Celebrating Native American Heritage Month

By Jason Archer
December 7, 2018

Native American Plains 20 by robinshall, on Flickr
“Native American Plains 20” (CC BY 2.0) by robinshall

November is Native American Heritage Month or as it is commonly refereed to, American Indian and Alaska Native Heritage Month.

The month is a time to celebrate rich and diverse cultures, traditions and histories and to acknowledge the important contributions of Native people.

Portrait of Native American by public.resource.org, on Flickr
Native Americans are known for keeping traditions “Portrait of Native American” (CC BY 2.0) by public.resource.org

Heritage Month is also an opportune time to educate the general public about tribes, to raise a general awareness about the unique challenges Native people have faced both historically and in the present, and the ways in which tribal citizens have worked to conquer these challenges.

Alex Greco, a junior exercise science and health promotions, talked about his heritage.

“We are like everyone else except we were historically the first ones here.”

Archaeological research shows that about 13,000 years ago, north-central Asian people migrated across the Bering Strait, which connects present-day Siberia and Alaska.

These ancestors of today’s American Indians/Native Americans, Alaska Natives and Native Hawaiians were indigenous to what is now the United States, having established complex and flourishing societies long before European and other arrivals.

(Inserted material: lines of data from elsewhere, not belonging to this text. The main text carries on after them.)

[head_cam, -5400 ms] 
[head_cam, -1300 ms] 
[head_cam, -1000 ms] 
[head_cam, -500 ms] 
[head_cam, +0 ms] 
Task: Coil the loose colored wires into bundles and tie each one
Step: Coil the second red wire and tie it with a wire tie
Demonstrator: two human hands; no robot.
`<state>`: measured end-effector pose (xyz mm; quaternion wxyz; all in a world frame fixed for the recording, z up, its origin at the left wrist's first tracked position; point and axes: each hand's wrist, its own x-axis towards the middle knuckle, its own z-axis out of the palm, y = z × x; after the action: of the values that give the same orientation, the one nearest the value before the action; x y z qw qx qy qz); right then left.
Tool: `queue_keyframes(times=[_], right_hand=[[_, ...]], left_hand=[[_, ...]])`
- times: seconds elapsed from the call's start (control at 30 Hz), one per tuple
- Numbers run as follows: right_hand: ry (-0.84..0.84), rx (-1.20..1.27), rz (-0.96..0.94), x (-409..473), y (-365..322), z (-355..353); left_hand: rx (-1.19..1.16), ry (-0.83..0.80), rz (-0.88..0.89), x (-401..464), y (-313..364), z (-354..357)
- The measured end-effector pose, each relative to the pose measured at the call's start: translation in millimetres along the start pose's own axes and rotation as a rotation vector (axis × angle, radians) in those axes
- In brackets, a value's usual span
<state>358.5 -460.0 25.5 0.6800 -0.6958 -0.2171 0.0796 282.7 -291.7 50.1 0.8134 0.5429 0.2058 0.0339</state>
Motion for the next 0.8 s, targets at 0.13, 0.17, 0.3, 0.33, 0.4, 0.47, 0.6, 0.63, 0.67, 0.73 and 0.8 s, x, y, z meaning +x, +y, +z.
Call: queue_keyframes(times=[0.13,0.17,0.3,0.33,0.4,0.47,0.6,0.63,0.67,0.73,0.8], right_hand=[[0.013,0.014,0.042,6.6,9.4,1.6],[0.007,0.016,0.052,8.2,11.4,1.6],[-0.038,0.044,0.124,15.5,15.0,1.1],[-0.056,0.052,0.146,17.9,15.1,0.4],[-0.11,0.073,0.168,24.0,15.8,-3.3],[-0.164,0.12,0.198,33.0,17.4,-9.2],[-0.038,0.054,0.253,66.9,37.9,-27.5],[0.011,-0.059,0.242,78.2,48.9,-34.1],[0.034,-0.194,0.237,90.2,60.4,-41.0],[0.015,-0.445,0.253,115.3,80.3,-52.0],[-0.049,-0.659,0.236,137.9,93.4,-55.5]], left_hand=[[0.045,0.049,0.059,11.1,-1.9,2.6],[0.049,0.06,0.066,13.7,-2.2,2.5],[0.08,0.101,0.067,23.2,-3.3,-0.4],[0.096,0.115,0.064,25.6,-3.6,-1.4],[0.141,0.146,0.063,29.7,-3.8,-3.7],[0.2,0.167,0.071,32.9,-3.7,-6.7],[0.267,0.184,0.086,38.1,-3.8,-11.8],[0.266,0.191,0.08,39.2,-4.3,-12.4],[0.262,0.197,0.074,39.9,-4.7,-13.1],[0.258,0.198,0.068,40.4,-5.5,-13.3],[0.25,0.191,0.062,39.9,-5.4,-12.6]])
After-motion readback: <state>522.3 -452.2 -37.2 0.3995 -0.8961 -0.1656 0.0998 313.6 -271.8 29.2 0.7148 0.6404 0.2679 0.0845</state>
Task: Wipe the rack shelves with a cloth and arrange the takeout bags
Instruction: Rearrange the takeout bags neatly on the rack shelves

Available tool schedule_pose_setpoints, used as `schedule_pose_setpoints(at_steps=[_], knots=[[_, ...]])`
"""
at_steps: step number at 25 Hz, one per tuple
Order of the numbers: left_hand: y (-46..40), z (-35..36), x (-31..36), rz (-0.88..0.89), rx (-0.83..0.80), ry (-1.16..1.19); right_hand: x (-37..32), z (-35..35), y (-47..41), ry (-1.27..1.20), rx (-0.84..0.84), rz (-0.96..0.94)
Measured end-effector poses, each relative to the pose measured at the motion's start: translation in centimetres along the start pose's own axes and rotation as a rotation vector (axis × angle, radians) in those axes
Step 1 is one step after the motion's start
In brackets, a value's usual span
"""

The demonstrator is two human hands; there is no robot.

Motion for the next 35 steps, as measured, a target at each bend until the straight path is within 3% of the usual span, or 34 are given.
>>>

The history of Native American Heritage Month goes back a surprisingly long time.
The first inklings that such a day may come to pass occurred back in 1915 when Red Fox James, a member of the Blackfoot Nation, took it upon himself to ride a horse from state to state seeking approval from 24 separate state governments for a day to honor the “American Indian”.
In December of that year he presented it to the White House, apparently to no positive effect.
Behn Worley, a history education major, talked about being part Cherokee.
“It’s a heritage like no other, the traditions are very empowering and the people are awesome too,” Worley said.
It was George H. W. Bush who officially took the steps to push forward a joint resolution that made November of 1990 the first official Native American Heritage Month.
President Donald Trump talked about Native American heritage month, saying, “During National Native American Heritage Month, we celebrate the legacy of the first people to call this land home.  America’s Native Americans have fortified our country with their traditions and values, making tremendous contributions to every aspect of our national life.  We remain committed to preserving and protecting Native American cultures, languages, and history, while ensuring prosperity and opportunity for all Native Americans.”
America’s first peoples have remained a vital cultural, political, social and moral presence.
Mike Mccuen, a sophomore marketing major who is part Cherokee, said, “Without the Native Americans you can’t have thanksgiving.”